After heating the reaction tank to 200.degree. C., bubbling of the
SiCl.sub.4 was initiated with the use of the Ar gas. At the same
time, bubbling of the distilled water was also initiated with the
use of the Ar gas. The Ar gas was supplied at a flow rate of 300
cc/min in both cases. After 2 hours, the gas supply was ceased and
the reaction tank was cooled. Then the EL phosphor particles were
collected to give coated EL phosphor particles J. The EL phosphor
particles thus collected had an SiO.sub.2 coating layer having an
average thickness of 100 nm on the surface.
<Coated EL Phosphor Particles K>
[0139] Using the EL phosphor particles B, a coating layer made of
Ta.sub.2O.sub.3 was formed on the surface of the particles by using
a vibrated bed reactor shown in FIG. 3. The vibrated bed reactor
has a horizontally located phosphor-containing part 27 which is
vibrated by a vibration generator 28 to thereby fluidize EL
phosphor particles 1. The phosphor-containing part 27 is tightly
closed by a reaction tank 29 and surrounded by a heater 30 and thus
temperature-controlled. A coating layer material 2 is supplied in
the form of a liquid from a coating material-supplying nozzle 31 by
a feeder pump 32. Then the coating layer material reacts with a
carrier gas 4 and a reaction gas 26 supplied from gas-supplying
lines. The unreacted gases discharged from a reaction tank or the
by-product gas 6 are discharged via an exhaust duct connected to a
scrubber (not shown).
[0140] 100 g of the EL phosphor particles a were packed in the
phosphor-containing part of the vibrated bed reactor. By using an
unbalance mass type vibrator, the phosphor-containing layer was
vibrated at 1 KHz to thereby fluidize the EL phosphor particles. As
the carrier gas, N.sub.2 was supplied at a flow rate of 200 cc/min.

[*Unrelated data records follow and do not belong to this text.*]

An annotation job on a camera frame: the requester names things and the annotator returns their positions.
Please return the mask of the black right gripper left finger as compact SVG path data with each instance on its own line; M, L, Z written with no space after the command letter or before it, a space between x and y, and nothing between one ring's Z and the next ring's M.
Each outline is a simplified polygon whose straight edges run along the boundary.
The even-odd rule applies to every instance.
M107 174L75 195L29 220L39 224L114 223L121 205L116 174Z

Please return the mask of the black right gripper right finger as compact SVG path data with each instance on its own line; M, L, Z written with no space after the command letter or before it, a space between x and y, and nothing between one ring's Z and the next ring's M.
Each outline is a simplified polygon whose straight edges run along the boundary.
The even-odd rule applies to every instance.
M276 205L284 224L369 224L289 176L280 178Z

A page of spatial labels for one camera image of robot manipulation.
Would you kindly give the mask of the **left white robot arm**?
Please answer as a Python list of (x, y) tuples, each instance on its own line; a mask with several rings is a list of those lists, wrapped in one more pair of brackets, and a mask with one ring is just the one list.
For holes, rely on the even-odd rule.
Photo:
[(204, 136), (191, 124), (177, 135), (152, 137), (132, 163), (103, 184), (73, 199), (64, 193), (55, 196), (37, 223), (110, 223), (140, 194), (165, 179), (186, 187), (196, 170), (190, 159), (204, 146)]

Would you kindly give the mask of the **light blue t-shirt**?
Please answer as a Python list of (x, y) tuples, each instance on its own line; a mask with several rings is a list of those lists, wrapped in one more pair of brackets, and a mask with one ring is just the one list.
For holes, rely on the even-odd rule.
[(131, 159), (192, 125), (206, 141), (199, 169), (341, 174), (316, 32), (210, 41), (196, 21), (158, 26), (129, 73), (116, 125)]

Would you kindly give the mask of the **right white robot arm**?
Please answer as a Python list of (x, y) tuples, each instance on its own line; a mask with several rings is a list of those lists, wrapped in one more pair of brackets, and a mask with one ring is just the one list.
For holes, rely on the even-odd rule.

After heating the reaction tank to 400.degree. C., a 0.1 wt %
ethanol solution of TaCl.sub.5 was sprayed from the coating layer
material-supplying nozzle onto the fluidized EL phosphor particles
at a rate of 100 cc/min. After spraying for 10 minutes, the
spraying was ceased and the particles were dried for 10 minutes.
Next, the carrier gas was replaced by O.sub.2 employed as the
reaction gas which was supplied at 200 cc/min for 20 minutes. After
repeating this procedure 10 times, the reaction tank was cooled and
the EL phosphor particles were collected to give coated EL phosphor
particles K. The EL phosphor particles thus collected had a
Ta.sub.2O.sub.5 coating layer having an average thickness of 100 nm
on the surface.
<Coated EL Phosphor Particles L>
[0141] Using the EL phosphor particles B, a coating layer made of
diamond carbon was formed on the surface of the particles by using
a rotated bed reactor as shown in FIG. 4. The rotated bed reactor
is an apparatus constructed by modifying a so-called rotary kiln. A
rotating quartz core tube 34 is located at an inclination of
1.degree. based on the horizontal direction. A microwave generator
35 is provided adjacent to almost the center of the quartz core
tube so as to allow microwave irradiation within the core tube. EL
phosphor particles 1 are supplied from the top edge of the inclined
tube with the use of a powder feeder 36. A coating layer material
gas and a back pressure gas 33 are supplied from a supplying tube
37 located at the end in the same side of the EL phosphor
particles. The other end is connected to a vacuum pump (not shown)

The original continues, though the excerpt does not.